たしかに返済を苦にして破産に至る人もいるが、お金という意味で言えば、「授業料の値上がり」「親側におしよせる、可処分所得の減少」「上がらない給料」など、ほかにもさまざまな要素が絡まっており、制度の是非を単体で論ずるのはなかなか難しい。また、「借りない」ことがつねに最適解とは言えず、奨学金によって人生を好転させた人も少なからず存在している。

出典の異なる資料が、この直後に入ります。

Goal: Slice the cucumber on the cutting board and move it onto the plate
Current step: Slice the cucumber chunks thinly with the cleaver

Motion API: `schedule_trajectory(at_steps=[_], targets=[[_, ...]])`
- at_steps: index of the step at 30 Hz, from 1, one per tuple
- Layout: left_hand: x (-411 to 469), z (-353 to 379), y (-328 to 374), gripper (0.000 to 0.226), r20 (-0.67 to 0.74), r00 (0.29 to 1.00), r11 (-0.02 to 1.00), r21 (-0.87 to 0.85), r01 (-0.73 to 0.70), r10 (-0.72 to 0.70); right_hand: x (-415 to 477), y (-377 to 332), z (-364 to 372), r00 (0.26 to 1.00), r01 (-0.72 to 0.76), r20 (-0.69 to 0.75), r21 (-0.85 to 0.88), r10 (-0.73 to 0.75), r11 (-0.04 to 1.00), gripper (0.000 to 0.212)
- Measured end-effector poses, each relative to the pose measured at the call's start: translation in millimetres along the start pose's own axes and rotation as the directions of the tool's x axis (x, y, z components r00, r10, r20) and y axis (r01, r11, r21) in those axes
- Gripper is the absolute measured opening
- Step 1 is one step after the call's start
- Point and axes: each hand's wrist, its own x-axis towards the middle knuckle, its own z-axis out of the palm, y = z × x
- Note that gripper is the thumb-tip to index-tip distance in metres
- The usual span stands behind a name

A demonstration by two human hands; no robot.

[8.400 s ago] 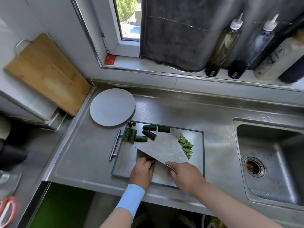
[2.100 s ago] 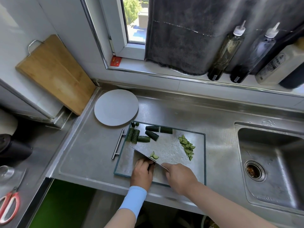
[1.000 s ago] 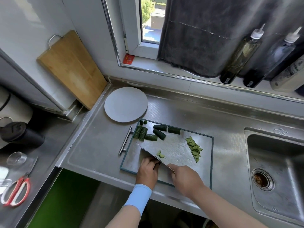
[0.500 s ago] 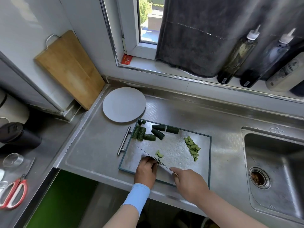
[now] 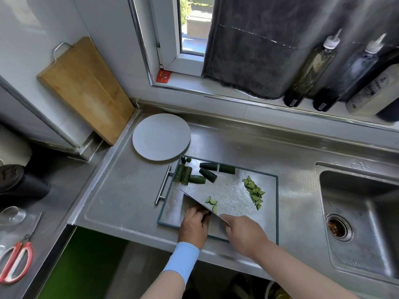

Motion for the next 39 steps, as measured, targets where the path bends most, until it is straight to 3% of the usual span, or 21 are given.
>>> schedule_trajectory(at_steps=[12, 22, 28, 32, 39], targets=[[2.7, -5.9, -0.7, 0.019, 0.028, 1.000, 1.000, -0.005, -0.014, 0.015, -21.5, -1.9, 4.8, 0.997, -0.032, -0.078, -0.044, 0.028, 0.999, 0.035], [2.0, -3.3, 0.9, 0.018, -0.003, 1.000, 0.999, -0.018, 0.031, -0.031, -17.7, 2.4, 2.3, 0.999, -0.048, -0.007, 0.023, 0.048, 0.999, 0.023], [0.0, 1.9, -4.6, 0.023, -0.009, 1.000, 1.000, -0.003, 0.012, -0.012, -0.3, 1.9, 0.7, 1.000, -0.020, 0.022, 0.061, 0.019, 0.998, 0.031], [-2.7, 5.5, -4.9, 0.022, -0.018, 1.000, 0.999, 0.042, -0.018, 0.018, 2.4, 3.9, 2.9, 1.000, 0.008, 0.013, 0.040, -0.009, 0.999, 0.033], [-4.8, 4.2, 0.9, 0.019, -0.064, 0.996, 0.998, 0.032, 0.058, -0.055, -0.2, 4.9, 3.4, 0.999, 0.034, 0.001, 0.010, -0.034, 0.999, 0.026]])
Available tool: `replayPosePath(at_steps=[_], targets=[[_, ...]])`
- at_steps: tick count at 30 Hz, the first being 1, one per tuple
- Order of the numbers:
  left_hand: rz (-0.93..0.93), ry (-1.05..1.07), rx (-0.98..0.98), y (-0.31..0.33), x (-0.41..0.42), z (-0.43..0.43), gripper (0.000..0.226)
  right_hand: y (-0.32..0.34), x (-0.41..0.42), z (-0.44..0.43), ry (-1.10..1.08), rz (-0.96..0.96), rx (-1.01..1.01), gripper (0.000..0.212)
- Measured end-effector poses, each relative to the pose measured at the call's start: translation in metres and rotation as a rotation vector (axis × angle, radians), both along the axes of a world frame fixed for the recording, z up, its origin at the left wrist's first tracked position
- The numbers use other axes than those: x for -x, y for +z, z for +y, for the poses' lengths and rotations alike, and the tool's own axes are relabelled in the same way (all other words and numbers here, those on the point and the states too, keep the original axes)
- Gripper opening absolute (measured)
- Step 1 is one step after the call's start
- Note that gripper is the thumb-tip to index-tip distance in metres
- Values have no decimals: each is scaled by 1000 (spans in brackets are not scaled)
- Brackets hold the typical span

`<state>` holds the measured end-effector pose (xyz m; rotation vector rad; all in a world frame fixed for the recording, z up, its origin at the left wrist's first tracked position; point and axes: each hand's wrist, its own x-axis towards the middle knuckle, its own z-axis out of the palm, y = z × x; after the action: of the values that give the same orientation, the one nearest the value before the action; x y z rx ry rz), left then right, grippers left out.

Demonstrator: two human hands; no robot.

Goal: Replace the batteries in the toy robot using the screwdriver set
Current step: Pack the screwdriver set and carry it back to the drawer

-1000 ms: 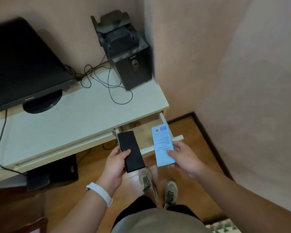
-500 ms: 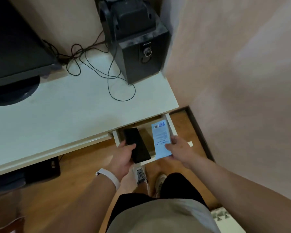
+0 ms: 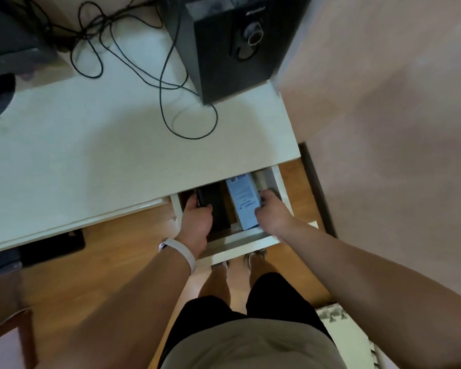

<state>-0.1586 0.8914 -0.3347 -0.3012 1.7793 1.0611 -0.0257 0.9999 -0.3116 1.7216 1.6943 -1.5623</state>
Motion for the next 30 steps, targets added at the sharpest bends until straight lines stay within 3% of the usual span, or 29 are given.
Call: replayPosePath(at_steps=[9, 20, 24, 30], targets=[[32, -124, 84, -20, -11, -7, 54, -25, 0, 9, 224, -85, 3, 43], [92, -315, 24, 9, -16, -27, 55, 14, -40, -5, 676, -111, -307, 49], [263, -570, -6, 31, -13, -50, 41, 26, -59, -8, 734, -67, -388, 40], [557, -769, -104, 32, 10, -105, 15, 34, -85, -6, 784, -215, -558, 42]])
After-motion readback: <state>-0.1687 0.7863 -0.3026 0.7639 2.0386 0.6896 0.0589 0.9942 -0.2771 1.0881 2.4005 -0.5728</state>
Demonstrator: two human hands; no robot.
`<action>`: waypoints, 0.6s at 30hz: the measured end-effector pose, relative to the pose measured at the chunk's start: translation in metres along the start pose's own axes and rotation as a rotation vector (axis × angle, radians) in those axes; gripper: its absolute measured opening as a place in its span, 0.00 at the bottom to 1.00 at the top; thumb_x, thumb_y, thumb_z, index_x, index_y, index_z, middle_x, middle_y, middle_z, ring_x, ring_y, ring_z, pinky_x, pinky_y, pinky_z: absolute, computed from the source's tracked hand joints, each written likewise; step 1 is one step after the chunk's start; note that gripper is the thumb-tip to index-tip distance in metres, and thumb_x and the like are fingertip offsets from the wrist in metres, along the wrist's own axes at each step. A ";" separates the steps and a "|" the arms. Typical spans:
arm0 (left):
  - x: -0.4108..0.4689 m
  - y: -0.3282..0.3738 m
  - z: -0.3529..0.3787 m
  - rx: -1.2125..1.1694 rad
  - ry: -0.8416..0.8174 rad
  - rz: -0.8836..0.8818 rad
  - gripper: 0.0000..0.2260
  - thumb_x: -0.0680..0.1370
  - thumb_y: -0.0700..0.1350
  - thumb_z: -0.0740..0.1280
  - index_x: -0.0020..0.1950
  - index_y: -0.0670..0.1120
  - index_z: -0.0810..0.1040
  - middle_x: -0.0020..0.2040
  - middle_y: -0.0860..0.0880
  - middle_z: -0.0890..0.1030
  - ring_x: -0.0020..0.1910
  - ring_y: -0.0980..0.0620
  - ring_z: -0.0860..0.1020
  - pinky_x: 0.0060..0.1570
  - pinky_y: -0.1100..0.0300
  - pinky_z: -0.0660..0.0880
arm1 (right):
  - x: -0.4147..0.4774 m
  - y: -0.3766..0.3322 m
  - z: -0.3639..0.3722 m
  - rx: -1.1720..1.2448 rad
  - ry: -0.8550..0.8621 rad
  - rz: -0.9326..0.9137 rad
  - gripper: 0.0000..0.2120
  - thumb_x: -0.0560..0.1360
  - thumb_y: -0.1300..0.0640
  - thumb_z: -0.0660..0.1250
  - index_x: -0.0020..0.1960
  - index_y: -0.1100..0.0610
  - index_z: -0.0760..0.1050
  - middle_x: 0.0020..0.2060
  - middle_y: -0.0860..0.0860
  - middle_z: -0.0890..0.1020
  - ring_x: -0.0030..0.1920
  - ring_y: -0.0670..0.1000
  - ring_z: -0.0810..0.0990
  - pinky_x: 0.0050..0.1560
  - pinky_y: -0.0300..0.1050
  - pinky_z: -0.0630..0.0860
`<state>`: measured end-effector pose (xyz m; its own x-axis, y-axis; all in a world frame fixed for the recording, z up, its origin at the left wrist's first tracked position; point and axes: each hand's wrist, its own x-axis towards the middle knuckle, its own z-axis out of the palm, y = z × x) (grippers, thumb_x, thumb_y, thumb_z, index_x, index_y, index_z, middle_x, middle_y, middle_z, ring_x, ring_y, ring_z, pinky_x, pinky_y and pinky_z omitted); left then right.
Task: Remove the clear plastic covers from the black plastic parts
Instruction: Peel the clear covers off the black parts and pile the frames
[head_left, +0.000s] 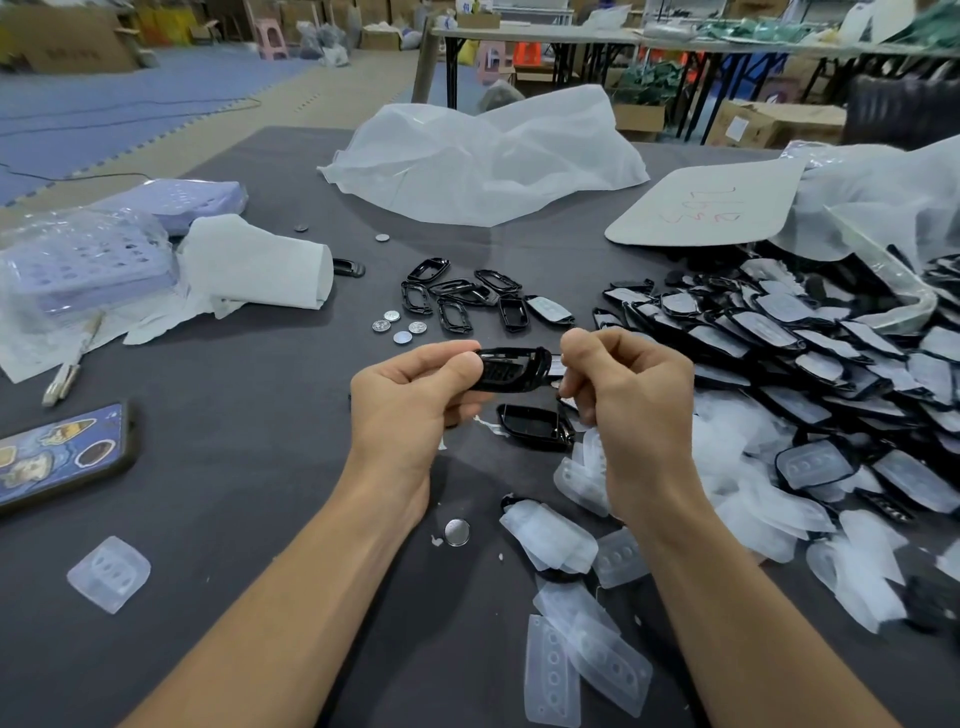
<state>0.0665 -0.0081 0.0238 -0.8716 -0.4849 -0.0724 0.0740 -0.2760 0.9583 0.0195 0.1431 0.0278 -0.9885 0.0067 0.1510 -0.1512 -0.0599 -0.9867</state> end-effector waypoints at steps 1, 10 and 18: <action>0.000 0.000 0.000 0.009 0.010 0.016 0.07 0.76 0.35 0.74 0.43 0.47 0.88 0.39 0.44 0.88 0.35 0.51 0.85 0.35 0.64 0.80 | -0.001 0.001 0.000 -0.024 0.011 -0.034 0.13 0.72 0.49 0.73 0.31 0.53 0.79 0.26 0.51 0.79 0.27 0.47 0.71 0.32 0.44 0.69; -0.002 -0.001 0.001 0.041 0.049 0.116 0.08 0.73 0.34 0.77 0.40 0.47 0.88 0.36 0.44 0.87 0.32 0.52 0.83 0.37 0.63 0.81 | -0.004 0.005 0.005 -0.057 -0.110 -0.022 0.04 0.71 0.57 0.76 0.44 0.53 0.82 0.31 0.51 0.83 0.27 0.48 0.79 0.31 0.38 0.75; -0.006 0.004 0.002 -0.060 -0.092 -0.034 0.24 0.85 0.55 0.59 0.42 0.47 0.90 0.45 0.42 0.88 0.40 0.47 0.87 0.37 0.61 0.81 | -0.001 0.004 0.008 0.046 -0.129 0.090 0.08 0.75 0.69 0.71 0.42 0.58 0.81 0.31 0.52 0.84 0.25 0.52 0.79 0.31 0.46 0.81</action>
<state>0.0709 -0.0048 0.0287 -0.9147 -0.3969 -0.0759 0.0703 -0.3413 0.9373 0.0195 0.1353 0.0243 -0.9890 -0.1292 0.0717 -0.0589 -0.1002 -0.9932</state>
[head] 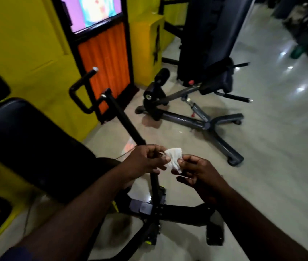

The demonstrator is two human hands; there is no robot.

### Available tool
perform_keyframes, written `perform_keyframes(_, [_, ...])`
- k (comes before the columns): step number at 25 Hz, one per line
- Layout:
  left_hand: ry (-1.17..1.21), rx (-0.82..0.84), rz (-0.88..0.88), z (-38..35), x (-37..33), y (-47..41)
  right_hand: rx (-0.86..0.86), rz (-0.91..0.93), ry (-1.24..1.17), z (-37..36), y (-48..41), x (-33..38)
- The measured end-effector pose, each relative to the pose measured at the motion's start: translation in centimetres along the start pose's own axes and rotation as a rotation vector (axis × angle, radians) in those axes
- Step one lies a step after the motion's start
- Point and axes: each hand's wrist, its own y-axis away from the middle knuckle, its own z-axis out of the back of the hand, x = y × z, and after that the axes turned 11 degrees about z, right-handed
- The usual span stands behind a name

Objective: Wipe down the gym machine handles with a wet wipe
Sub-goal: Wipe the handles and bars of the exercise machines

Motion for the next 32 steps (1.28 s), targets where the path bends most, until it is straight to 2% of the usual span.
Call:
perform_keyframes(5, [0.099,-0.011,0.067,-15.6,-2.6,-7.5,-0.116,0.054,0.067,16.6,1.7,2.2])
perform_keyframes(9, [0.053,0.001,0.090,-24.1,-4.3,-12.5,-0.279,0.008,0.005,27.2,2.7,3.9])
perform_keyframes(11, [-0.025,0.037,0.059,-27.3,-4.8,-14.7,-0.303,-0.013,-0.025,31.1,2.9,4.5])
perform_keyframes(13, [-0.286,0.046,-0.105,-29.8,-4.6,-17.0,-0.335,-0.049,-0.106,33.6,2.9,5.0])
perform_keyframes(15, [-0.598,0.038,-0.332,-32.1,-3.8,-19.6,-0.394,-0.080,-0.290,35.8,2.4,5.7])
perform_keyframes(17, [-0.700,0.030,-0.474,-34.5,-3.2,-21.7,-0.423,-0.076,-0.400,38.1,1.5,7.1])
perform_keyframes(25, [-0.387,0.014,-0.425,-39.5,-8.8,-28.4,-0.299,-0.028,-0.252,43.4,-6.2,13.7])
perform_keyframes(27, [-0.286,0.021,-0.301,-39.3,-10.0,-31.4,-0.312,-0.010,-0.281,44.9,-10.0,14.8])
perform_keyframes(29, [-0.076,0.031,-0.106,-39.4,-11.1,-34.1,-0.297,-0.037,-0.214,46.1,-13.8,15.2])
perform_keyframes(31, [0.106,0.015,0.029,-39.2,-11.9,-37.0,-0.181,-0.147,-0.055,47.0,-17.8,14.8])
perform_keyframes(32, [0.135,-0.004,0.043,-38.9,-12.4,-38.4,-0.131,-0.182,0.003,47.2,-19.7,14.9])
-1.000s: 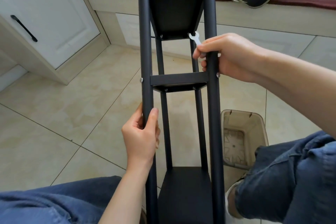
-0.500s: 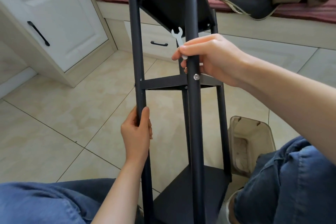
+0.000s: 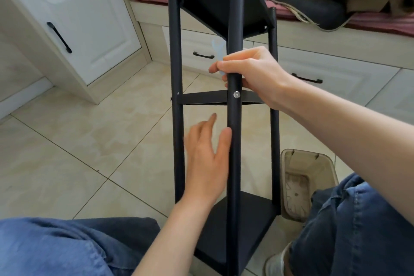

そこで、本連載では「奨学金を借りたことで、価値観や生き方に起きた変化」という観点で、幅広い当事者に取材。さまざまなライフストーリーを通じ、高校生たちが今後の人生の参考にできるような、リアルな事例を積み重ねていく。

今回は趣向を変えて、貸与型ではなく、給付型の奨学金を活用した男性に話を聞いた。

「最近は給付型の奨学金をもらっている学生もそれなりにいる印象です。私もコロナ禍に入る前の1年生の終わり頃に、企業や財団など民間の給付型奨学金があることを、大学のポータルサイトで知りました。

当時は学費を両親に払ってもらっていましたが、少しでも家計の足しになればと思い、応募しました。サイトには40〜50もの団体の奨学金の募集案内が掲載されていて、それを目にしたときは『奨学金ってこんなにあるんだ』と驚きましたね」

本連載で話を聞いた多くは、社会人になってから返済が開始する、日本学生支援機構(JASSO)の貸与型奨学金を借りた人たちだ。

しかし、返済不要の給付型奨学金を、企業や財団などから受けている人もいる。今回、話を聞いた関西の国公立大学に通う花田聖人さん(22歳・仮名)もそのひとりだ。

親は高卒、奨学金は必須だった

中京地方にある進学校の出身の花田さんだが、両親はともに高卒。それでも進学の意思は尊重してもらえたという。